HMA stimulates ROS production

As mitochondrial functions are strictly correlated with ROS production, we have measured the ROS level through a cytofluorimetric assay based on the use of the fluorogenic dye DCFDA that measures hydroxyl, peroxyl and other ROS within the cell; once diffused into the cell, it is deacetylated to a non-fluorescent compound, which is later oxidized by ROS into the highly fluorescent compound DCF [21]. In fact, as illustrated in Fig. 2a, in HMA-treated HCT-116 cells the quantification of DCF fluorescence intensity, which is proportional to ROS amount, showed a net time-dependent increase. When cells were cotreated for increasing times (up to 24 h) with well-known antioxidants, i.e. NAC (N-acetyl-L-cysteine) and α-Tocopherol (Toc), ROS levels were drastically reduced (Fig. 2a), indicating that both scavengers were effective in counteracting ROS production triggered by HMA.

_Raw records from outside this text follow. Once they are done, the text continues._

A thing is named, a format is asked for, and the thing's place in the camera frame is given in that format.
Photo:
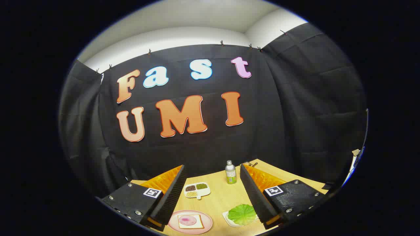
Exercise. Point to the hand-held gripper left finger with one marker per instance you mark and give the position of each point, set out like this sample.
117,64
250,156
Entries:
170,196

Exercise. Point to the silver green bottle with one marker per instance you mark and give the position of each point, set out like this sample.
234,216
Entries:
230,173

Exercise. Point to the pink round plate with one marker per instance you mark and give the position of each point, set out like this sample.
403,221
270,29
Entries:
205,223

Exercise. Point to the square white bread slice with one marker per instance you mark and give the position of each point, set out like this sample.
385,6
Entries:
199,218

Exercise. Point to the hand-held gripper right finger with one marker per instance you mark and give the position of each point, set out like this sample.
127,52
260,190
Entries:
254,196

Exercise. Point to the green lettuce leaf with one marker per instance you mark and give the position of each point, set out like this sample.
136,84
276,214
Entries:
241,214

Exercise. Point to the white square plate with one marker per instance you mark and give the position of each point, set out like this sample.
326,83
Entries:
225,218

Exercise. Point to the pile of green beans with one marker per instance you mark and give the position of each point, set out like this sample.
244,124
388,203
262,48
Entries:
201,186

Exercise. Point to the pile of dark red beans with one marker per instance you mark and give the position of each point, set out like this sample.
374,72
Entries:
190,188

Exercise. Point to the white divided dish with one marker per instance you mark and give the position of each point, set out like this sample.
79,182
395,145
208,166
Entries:
204,193

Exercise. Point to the pink ham slice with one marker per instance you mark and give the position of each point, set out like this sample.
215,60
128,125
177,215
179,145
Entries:
187,220

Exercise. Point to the pile of yellow soybeans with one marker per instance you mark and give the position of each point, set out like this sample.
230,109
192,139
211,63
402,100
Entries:
192,194

HMA stimulates ROS formation and mitochondrial membrane depolarization and affects DNA integrity. Effect of scavengers. a Quantification of ROS by cytofluorimetric analysis of DCF (dichlorofluorescein) fluorescence in HCT-116 cells treated for increasing times (4 h to 24 h) with HMA (30 μM) alone, or co-incubated with HMA and antioxidants (15 mM NAC or 400 μM α-Tocopherol, Toc) for the same time periods. b Measurement of mitochondrial membrane potential by cytofluorimetric analysis of TMRM (tetramethylrodamine methylester) fluorescence in HCT-116 cells treated as in (a). In a and b, data are expressed as fold increase with respect to untreated cells (mean ± s.d. calculated on three independent experiments). *P < 0.05, **P < 0.01, ***P < 0.001. c Detection of DNA damage by 8-oxoguanine immunostaining of untreated and HMA (20 μM, 24 h)-treated HCT-116 cells; parallel samples were incubated simultaneously with HMA and with 15 mM NAC. d Detection of γ-H2AX by immunostaining in untreated and HMA treated (20 μM, 24 h) HCT-116 cells. Scale bar: 50 μm. A representative experiment out of three is shown in panels (c) and (d), where nuclei were counterstained with DAPI (blue fluorescence)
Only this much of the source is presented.